Image-Captioning-Project

This project builds on the Microsoft COCO data-set captioning task. The objective is to devise a neural network that takes in an image and produces a sequence of words describing that input image.

This project is maintained by Sylar257

Image Captioning Project

Exploring the dataset

This project builds on the Microsoft Common Objects in COntext (MS COCO) dataset The dataset is commonly used to train and benchmark object detection, segmentation, and captioning algorithms.

Sample Dog Output

You can read more about the dataset on the website or in the research paper.

Step 1: Initialize the COCO API

We begin by initializing the COCO API that you will use to obtain the data. This project builds on the train2014 dataset. It’s provides sufficient data for our model to generalize. Later, the model is evaluated on the val2014 and test2014 dataset.

Step 2: Plot a Sample Image

Next, we plot a random image from the dataset, along with its five corresponding captions. Each time you run the code cell below, a different image is selected.

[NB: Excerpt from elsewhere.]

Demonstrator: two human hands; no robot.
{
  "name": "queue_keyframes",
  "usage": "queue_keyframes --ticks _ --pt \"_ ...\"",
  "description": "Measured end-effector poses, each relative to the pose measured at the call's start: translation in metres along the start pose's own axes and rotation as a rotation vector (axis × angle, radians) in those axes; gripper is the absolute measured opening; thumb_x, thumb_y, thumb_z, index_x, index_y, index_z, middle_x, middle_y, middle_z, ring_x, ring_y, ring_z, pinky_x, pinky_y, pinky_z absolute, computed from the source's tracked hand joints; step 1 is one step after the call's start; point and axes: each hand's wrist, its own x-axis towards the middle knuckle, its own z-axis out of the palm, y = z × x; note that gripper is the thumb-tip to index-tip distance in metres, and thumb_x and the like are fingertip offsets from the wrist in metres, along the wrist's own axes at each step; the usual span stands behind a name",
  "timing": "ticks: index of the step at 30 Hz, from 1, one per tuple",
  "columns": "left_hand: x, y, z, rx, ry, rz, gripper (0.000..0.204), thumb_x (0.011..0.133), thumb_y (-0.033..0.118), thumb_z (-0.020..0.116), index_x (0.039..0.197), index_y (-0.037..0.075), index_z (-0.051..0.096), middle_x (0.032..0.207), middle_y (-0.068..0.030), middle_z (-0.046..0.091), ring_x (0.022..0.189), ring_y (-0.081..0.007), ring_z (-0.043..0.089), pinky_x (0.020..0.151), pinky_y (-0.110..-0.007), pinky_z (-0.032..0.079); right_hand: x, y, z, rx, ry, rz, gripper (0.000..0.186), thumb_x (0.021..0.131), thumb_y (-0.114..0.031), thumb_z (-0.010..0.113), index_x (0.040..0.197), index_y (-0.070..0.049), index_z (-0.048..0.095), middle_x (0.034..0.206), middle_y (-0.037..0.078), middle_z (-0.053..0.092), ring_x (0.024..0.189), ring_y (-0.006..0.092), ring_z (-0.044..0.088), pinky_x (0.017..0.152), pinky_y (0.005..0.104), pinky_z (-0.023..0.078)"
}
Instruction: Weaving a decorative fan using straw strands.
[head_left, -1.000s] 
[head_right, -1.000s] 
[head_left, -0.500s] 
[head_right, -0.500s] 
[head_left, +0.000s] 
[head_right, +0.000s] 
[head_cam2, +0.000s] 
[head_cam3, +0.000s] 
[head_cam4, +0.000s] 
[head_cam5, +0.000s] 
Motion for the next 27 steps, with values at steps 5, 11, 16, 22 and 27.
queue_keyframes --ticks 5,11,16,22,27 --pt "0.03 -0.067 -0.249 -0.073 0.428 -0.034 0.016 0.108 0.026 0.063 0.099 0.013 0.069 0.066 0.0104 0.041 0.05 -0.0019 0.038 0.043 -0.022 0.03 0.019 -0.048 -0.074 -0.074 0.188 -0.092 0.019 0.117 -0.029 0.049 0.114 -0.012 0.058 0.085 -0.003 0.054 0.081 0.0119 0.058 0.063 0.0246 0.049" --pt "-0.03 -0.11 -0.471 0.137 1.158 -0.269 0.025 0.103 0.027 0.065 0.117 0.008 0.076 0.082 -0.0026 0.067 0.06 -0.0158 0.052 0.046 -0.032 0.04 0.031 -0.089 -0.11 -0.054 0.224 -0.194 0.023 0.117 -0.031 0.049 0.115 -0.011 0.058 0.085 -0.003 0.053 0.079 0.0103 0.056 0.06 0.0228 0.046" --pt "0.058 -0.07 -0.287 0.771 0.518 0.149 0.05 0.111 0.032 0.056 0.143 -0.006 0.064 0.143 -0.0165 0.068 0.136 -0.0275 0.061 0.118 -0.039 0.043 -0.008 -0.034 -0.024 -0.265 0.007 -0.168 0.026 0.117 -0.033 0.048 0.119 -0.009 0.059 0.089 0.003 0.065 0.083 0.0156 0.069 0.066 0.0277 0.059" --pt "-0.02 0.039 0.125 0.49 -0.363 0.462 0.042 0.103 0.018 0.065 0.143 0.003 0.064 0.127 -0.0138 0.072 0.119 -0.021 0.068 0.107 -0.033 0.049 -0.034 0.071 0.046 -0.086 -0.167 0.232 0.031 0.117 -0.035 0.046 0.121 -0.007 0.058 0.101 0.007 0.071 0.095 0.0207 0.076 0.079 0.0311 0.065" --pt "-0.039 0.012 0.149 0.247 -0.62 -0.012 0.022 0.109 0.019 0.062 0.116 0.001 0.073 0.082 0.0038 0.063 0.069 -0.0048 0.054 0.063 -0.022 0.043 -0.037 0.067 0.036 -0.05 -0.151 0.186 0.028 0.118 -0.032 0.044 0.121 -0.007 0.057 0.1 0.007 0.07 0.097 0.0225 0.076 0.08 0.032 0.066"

In the project, you will use this dataset to train your own model to generate captions from images!

sample_1

sample_2

sample_3

Above are three examples of training data in our dataset. As we can see, each image is pared with 5 captioning written by different people. The captionings are not necessarily of the same length and they have different focuses of the image.

Out Objective is to devise a neural network that takes an image an input, and generate a caption that reasonably describe the input image.

The architecture of our model is described as below:

Image Captioning CNN-RNN model

We have a CNN-RNNencoder-decoder architecture where the CNN encodes the image into a feature_vector of a fixed size (embed_size). The decoder (RNN) receives the feature_vector and generates a sequence of words that described the content in the input image.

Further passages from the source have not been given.